こんなことをやりたいと頑張るやつらの気がしれない。



・・・・・しかし、花嫁にとっては一生に一度の晴れ舞台。

蘭世が喜んで、笑顔を見せてくれたならそれでもいいかと思ってしまう。

全く、俺はどこまでも彼女に惚れぬいているんだなと今更ながら実感する。

「恋人」という存在と「妻」という存在ではこうも違うのかと思うほど、彼女が愛しくてたまらない。
 
 
 
先ほどの「守ってやりたいと思った」ではないが、

自分の一生をかけてこいつを守ってやりたいと思う。

「妻」の笑顔が俺を癒してくれるエッセンスとなるのだから。




だからだろうか。

急に「ねぇ、どうして二人の再会のいきさつを「秘密」にしようなんて言ってたの?」

と聞かれたとき、素直な気持ちを話してしまったのは。 
 
 
 
 
「どうしてもいいたくなかった。
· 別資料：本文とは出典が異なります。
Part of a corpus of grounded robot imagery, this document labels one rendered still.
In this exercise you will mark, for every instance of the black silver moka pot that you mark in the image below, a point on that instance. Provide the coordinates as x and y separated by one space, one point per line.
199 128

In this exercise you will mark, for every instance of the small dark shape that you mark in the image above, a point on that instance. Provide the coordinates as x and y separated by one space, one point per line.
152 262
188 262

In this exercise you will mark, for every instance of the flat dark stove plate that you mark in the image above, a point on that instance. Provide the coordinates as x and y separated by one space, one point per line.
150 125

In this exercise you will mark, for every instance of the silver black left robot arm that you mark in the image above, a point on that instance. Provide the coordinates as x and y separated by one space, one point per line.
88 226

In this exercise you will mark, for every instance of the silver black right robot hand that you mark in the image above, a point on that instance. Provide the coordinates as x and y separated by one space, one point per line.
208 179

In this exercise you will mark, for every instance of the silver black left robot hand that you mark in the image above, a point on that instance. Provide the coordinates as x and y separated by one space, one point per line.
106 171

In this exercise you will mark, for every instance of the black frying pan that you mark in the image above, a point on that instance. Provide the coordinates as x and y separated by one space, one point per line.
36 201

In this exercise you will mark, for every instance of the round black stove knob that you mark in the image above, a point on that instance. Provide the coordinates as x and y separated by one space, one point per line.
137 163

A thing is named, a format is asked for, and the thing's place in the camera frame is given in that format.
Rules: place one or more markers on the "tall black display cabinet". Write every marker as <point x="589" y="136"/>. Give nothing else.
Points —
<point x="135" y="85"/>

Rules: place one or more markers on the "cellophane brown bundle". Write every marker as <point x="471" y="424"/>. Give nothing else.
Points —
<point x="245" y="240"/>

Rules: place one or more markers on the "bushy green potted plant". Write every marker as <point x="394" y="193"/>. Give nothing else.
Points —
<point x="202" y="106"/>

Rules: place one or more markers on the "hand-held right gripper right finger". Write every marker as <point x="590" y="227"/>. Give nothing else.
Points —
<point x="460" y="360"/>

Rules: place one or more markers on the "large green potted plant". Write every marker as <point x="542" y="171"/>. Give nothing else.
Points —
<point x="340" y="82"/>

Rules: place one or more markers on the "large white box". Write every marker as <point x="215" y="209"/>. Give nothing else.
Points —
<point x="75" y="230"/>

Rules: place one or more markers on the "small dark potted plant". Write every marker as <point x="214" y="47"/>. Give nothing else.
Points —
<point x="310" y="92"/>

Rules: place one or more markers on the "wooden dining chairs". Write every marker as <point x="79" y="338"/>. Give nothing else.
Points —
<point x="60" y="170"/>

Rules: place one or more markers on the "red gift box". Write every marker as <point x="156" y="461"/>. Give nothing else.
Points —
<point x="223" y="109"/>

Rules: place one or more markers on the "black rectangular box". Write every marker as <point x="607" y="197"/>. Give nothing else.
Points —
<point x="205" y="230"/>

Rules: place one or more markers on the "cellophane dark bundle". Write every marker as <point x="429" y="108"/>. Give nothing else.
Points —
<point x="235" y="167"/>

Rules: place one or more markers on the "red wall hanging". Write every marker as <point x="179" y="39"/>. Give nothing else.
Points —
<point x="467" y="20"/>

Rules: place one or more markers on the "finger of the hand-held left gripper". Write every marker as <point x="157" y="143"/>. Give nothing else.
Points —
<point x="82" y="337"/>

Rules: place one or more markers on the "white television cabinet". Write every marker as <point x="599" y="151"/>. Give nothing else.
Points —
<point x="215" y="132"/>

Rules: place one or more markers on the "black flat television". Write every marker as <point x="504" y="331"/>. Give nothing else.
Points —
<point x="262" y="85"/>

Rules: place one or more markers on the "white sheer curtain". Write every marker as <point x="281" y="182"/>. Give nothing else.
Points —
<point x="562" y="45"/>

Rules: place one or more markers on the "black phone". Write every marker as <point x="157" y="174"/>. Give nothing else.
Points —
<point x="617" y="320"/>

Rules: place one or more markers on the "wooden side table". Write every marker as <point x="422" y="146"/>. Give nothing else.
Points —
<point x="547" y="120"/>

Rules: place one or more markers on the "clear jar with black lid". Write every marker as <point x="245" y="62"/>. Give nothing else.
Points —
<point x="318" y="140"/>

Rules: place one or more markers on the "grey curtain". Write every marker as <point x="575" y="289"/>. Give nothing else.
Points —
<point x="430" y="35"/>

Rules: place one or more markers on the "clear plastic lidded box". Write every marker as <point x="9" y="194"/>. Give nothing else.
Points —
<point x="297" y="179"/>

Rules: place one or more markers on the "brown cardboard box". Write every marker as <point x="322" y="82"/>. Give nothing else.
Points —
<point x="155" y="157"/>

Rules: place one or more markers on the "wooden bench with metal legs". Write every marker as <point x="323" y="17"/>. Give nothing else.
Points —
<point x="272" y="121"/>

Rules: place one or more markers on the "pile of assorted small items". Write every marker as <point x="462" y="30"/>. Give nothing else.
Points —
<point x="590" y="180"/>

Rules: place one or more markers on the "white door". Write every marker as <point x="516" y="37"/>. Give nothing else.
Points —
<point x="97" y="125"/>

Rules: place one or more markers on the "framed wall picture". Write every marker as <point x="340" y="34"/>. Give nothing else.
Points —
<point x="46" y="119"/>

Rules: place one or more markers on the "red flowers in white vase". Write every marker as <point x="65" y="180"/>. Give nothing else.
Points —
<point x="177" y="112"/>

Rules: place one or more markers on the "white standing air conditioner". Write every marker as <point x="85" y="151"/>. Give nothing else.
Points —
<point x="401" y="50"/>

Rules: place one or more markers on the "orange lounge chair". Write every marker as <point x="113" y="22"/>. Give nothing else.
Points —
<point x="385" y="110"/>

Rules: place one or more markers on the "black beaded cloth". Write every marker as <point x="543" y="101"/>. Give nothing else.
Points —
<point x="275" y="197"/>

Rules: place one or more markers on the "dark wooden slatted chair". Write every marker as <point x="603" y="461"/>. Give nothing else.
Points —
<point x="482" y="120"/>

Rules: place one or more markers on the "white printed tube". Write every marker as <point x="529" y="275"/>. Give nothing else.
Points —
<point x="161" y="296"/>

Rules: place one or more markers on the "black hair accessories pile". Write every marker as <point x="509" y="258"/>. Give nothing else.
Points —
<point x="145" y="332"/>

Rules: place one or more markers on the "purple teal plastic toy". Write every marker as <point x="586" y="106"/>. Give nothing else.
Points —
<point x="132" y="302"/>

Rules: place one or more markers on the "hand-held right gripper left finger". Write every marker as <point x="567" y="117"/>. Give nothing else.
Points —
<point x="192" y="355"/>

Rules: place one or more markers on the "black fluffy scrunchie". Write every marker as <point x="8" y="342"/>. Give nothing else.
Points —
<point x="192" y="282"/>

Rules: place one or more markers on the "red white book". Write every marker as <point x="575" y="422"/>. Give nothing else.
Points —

二人の大切な思い出だから・・・・」
 
 
 
 
本当は彼女が二人のことを誰かに言いたくてたまらないことを知っていた。

こんなことやあんなこと、せめて仲の良い友達には伝えたいと思っていることも分かっていた。

けれど俺はできれば、誰にも知られたくなかった。

きっと冷やかされるだろうことが容易に想像できた、ということもある。

それ以上に、二人の大切な思い出を他人に踏みにじられたくなかったからだ。



蘭世と出会いそして別れ、また再会。

お互いの想いのすれ違いから現在に至るまでのいきさつを大切な思い出として持っているように、

俺もまた同じ想いを抱えていた。




大切なことは二人だけがわかっていたら、それでいいと思っていた。






しかし、それだけでは足りないことがある。
 
 
 
 
本当に大切なことは目には見えない。

だからこそ、ことばという形で伝えないといけないこともある。





「大切な思い出は二人だけのものでいたい、というのは俺のわがままかな。」





(どういうこと?)

というように、蘭世が俺を見つめる。



だから、思い切ってことばにした。

胸の奥にある大切な想い。



「色々なことがあったからこそ、いまこうしてここにいる。」

うん、と彼女がうなづく。

「そのことを改めて考えると、『運命』ってこういうことを言うのかなと思う。だから・・・・」





だからこそ言いたくはなかった。

蘭世が言うのであればともかく、自分が言うとなんだかさまにならない。

「真壁らしくねぇ」

とかなんとか冷やかしのネタになることは想像できる。

冷やかされれば冷やかされるだけ、大切な思い出を踏みにじられるような気がしたから

言いたくはなかった。
 
 
ふと見ると、彼女の額に涙が一筋流れていた。

何か変なことを言ったかと慌てて

「どうした!?」

と聞くと



「なんだか嬉しくて・・・・」



とさらに泣き出す。

とりあえず、落ち着かせようと彼女を抱きしめると

涙ながらにこう言った。





「初めてことばにしてくれたね。」





ああ、やはり大切なことは『ことば』にして伝えないと伝わらない。

想うだけでは伝わらないこともある。







そのことに気づかせてくれた彼女を、本当に愛おしいと思った。